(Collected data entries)
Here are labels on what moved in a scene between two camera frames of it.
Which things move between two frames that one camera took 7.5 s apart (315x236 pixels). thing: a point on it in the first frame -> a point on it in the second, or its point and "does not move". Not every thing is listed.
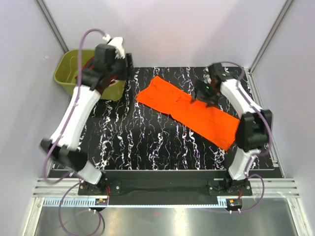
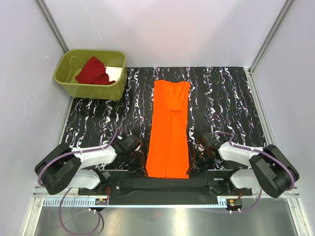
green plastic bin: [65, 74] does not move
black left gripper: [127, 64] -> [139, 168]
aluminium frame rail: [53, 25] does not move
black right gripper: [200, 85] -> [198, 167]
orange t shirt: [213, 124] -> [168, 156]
---
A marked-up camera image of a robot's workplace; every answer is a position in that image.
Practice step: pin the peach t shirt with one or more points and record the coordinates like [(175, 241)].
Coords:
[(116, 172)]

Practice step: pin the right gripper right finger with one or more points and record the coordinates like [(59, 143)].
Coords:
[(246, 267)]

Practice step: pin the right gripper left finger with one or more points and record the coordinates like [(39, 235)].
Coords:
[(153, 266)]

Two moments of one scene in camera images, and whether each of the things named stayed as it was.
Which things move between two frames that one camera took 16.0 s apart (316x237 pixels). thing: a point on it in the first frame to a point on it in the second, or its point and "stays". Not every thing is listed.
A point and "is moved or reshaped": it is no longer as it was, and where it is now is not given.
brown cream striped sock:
---
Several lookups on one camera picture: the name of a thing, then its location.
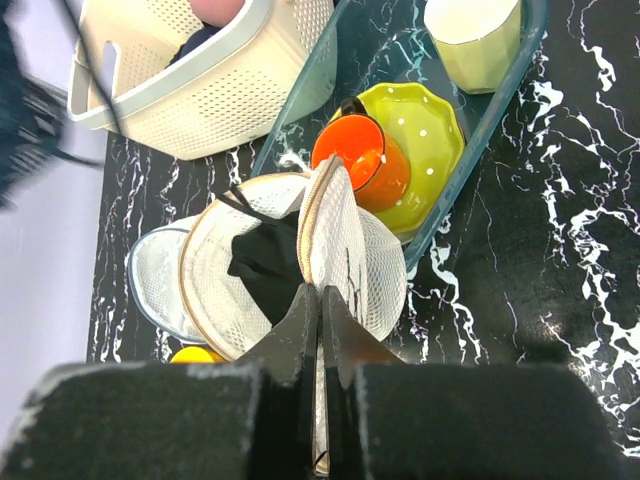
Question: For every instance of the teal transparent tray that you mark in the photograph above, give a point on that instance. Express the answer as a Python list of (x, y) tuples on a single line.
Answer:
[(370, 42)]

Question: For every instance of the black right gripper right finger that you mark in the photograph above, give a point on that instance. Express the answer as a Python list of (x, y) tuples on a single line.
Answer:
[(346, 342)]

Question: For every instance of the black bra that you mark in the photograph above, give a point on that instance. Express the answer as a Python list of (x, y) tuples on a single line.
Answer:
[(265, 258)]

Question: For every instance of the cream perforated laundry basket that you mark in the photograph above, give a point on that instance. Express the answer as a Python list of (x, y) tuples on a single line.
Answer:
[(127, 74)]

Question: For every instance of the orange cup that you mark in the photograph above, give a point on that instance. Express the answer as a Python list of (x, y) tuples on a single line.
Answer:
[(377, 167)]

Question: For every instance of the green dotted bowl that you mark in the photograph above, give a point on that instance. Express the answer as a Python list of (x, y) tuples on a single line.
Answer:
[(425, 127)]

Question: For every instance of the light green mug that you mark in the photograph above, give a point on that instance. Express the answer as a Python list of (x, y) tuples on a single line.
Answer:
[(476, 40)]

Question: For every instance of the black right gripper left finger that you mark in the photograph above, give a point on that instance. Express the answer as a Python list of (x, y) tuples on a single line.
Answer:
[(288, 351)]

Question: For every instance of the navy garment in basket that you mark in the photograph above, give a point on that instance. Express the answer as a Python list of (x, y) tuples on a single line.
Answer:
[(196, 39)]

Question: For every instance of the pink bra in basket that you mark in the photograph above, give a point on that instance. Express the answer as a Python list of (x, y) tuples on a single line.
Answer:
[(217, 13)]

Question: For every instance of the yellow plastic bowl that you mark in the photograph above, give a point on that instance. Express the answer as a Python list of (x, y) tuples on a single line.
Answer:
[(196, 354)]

*WORK REQUIRED*: Starting at the line that has "black left gripper: [127, 64] -> [139, 168]" in the records above, restate word for word every line until the one that has "orange t shirt: [213, 124] -> [168, 156]", and include that one as well.

*EXPECTED ANSWER*:
black left gripper: [127, 64] -> [139, 168]
aluminium frame rail: [53, 25] does not move
black right gripper: [200, 85] -> [198, 167]
orange t shirt: [213, 124] -> [168, 156]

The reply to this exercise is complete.